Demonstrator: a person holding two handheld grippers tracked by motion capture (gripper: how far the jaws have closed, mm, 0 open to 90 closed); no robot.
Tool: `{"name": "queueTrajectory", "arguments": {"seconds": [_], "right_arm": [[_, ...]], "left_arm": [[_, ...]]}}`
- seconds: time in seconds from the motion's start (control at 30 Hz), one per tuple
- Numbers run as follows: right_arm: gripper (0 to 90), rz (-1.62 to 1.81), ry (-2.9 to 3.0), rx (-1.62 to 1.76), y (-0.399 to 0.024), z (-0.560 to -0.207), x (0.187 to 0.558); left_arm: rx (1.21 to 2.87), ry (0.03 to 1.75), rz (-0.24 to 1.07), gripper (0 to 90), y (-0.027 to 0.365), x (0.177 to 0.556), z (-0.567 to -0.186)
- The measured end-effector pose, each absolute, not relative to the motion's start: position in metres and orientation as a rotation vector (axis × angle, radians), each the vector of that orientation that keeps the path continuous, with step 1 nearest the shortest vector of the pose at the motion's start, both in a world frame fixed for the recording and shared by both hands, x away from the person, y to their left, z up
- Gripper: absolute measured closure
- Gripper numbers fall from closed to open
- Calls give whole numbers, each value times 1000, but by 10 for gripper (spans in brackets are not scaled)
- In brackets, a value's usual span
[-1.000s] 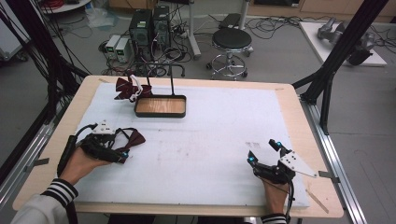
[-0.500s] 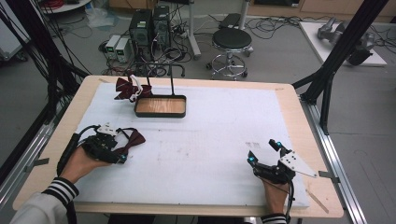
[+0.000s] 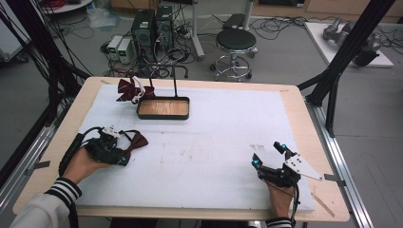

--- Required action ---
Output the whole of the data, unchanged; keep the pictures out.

--- Your response ---
Demonstrator: a person holding two handheld grippers tracked by motion capture (gripper: how far the jaws have closed, mm, 0 open to 90 closed); no robot.
Tool: `{"name": "queueTrajectory", "arguments": {"seconds": [_], "right_arm": [[_, ...]], "left_arm": [[_, ...]]}}`
- seconds: time in seconds from the motion's start (control at 30 Hz), one per tuple
- Numbers run as follows: right_arm: gripper (0 to 90), rz (-1.62 to 1.81), ry (-2.9 to 3.0), rx (-1.62 to 1.76), y (-0.399 to 0.024), z (-0.560 to -0.207), x (0.187 to 0.558); left_arm: rx (1.21 to 2.87), ry (0.03 to 1.75), rz (-0.24 to 1.07), gripper (0 to 90), y (-0.027 to 0.365), x (0.177 to 0.556), z (-0.567 to -0.186)
- The measured end-effector pose, each absolute, not relative to the motion's start: position in metres and orientation as a rotation vector (axis × angle, radians), each the vector of that orientation that keeps the path continuous, with step 1 nearest the shortest vector of the pose at the motion's start, both in a world frame fixed for the recording and shared by both hands, x away from the person, y to their left, z up
- Gripper: absolute measured closure
- Gripper numbers fall from closed to open
- Calls give whole numbers, each value times 1000, but by 10 for gripper (spans in brackets are not scaled)
- In brackets, a value's usual span
[-1.000s] 
[-0.500s] 
[+0.000s] 

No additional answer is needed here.